_Task requirements_:
In the records that come next, find every line with "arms". Return those lines.

_Information given_:
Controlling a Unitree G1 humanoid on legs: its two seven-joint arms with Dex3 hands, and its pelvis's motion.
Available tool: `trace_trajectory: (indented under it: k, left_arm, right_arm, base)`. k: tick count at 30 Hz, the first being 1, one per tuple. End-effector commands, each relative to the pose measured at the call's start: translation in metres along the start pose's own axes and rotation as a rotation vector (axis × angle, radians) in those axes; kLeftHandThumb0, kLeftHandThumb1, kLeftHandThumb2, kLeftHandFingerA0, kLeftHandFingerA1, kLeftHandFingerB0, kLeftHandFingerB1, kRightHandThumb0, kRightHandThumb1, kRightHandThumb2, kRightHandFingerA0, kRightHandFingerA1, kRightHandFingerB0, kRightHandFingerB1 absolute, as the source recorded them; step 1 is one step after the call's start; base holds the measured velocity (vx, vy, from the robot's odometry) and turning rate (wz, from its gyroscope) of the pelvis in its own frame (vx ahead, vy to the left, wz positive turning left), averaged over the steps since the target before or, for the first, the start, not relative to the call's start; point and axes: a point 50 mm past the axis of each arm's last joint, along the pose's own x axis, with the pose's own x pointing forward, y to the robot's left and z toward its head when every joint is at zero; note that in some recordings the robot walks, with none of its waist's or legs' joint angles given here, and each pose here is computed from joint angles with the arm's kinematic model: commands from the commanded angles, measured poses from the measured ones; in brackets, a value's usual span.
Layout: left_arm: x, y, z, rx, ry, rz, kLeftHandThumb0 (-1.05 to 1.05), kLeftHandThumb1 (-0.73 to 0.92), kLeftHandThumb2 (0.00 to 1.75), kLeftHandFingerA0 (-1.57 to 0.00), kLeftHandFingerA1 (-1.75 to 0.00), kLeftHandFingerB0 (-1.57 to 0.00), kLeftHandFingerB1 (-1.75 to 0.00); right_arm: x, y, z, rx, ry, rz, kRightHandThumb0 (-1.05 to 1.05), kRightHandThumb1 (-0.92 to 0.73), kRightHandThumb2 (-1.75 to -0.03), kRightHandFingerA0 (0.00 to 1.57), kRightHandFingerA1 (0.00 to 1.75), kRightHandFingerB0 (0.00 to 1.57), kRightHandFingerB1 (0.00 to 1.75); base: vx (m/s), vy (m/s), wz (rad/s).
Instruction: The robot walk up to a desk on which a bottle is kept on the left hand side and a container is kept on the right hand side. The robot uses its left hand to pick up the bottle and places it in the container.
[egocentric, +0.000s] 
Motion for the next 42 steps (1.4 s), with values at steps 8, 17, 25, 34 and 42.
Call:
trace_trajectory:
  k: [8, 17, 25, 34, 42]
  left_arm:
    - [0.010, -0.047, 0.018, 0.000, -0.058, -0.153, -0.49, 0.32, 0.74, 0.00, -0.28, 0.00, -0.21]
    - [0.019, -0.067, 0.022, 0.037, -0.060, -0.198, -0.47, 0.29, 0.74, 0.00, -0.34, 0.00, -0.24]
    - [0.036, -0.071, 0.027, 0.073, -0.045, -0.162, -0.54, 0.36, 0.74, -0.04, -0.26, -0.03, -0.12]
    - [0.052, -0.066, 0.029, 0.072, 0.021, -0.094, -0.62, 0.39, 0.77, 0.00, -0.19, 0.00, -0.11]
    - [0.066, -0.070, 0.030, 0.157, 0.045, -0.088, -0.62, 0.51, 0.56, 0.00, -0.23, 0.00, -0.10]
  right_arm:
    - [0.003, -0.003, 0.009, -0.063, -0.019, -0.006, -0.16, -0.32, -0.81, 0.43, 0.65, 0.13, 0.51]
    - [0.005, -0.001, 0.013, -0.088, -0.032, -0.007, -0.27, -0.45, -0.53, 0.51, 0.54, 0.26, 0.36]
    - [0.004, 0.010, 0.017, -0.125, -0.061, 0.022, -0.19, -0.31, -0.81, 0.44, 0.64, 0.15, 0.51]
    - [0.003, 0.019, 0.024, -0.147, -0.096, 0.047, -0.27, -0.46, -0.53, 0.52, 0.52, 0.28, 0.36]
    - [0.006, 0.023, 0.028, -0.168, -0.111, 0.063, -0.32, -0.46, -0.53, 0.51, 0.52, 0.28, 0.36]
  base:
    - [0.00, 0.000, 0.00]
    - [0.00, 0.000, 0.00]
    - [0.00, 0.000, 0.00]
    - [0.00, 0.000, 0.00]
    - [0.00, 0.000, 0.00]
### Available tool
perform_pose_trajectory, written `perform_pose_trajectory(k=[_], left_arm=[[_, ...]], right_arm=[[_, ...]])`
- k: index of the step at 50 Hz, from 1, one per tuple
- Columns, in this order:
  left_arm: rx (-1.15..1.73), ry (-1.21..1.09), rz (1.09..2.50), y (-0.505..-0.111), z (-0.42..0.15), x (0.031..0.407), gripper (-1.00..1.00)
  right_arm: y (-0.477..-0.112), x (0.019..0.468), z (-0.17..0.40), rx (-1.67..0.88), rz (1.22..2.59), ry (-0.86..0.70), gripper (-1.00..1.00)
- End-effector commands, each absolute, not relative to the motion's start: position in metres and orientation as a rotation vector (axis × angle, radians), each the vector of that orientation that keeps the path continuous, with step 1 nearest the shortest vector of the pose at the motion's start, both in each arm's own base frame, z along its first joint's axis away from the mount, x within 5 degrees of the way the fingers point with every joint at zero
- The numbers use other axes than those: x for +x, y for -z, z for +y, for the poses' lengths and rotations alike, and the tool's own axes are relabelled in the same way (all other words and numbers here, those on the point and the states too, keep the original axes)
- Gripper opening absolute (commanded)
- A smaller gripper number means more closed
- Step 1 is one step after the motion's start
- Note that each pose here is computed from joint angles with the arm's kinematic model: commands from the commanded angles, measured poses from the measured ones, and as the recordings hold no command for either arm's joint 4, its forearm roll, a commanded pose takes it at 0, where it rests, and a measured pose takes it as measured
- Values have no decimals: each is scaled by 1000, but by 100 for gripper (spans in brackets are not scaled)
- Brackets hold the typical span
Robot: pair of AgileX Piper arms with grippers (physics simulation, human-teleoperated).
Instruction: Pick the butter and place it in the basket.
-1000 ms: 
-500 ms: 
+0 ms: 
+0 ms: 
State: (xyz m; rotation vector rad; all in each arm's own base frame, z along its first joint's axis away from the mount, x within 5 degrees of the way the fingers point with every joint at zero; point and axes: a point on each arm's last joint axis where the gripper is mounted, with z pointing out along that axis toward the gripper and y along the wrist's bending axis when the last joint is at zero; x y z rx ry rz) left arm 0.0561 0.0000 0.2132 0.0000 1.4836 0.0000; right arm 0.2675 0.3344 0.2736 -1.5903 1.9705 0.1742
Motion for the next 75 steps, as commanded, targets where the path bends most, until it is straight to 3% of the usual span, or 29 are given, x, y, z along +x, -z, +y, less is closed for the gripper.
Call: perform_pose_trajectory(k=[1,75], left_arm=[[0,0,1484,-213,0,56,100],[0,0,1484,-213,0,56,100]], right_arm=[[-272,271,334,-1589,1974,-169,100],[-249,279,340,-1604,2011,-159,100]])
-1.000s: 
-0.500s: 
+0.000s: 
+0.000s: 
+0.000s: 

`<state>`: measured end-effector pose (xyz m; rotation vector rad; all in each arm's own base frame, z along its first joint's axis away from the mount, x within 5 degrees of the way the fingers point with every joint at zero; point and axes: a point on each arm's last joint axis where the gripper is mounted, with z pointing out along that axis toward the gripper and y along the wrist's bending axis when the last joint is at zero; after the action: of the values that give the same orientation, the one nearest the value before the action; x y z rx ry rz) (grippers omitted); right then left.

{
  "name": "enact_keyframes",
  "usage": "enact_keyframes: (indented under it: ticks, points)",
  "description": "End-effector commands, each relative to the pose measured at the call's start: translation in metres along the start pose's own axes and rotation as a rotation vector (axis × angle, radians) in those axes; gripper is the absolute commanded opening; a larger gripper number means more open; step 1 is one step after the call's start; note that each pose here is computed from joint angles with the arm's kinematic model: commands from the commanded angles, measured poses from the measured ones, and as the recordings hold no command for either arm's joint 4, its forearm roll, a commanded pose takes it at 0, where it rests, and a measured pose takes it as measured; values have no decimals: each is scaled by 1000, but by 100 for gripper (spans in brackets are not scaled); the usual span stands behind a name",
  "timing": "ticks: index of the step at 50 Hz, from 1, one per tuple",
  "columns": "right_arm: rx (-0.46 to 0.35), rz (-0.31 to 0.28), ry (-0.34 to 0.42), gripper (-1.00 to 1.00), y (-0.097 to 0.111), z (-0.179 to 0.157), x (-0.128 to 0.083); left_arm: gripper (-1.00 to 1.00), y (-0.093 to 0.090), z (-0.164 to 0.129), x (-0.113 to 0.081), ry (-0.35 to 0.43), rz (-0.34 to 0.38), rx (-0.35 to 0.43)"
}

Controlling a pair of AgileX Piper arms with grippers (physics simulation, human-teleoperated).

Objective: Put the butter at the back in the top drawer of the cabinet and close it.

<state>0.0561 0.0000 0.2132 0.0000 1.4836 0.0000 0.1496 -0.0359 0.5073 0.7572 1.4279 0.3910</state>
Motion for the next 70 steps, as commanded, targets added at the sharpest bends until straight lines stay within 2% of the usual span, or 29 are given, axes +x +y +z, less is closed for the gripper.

_Reply_:
Controlling a Unitree G1 humanoid on legs: its two seven-joint arms with Dex3 hands, and its pelvis's motion.
Robot: pair of AgileX Piper arms with grippers (physics simulation, human-teleoperated).
Controlling a pair of AgileX Piper arms with grippers (physics simulation, human-teleoperated).

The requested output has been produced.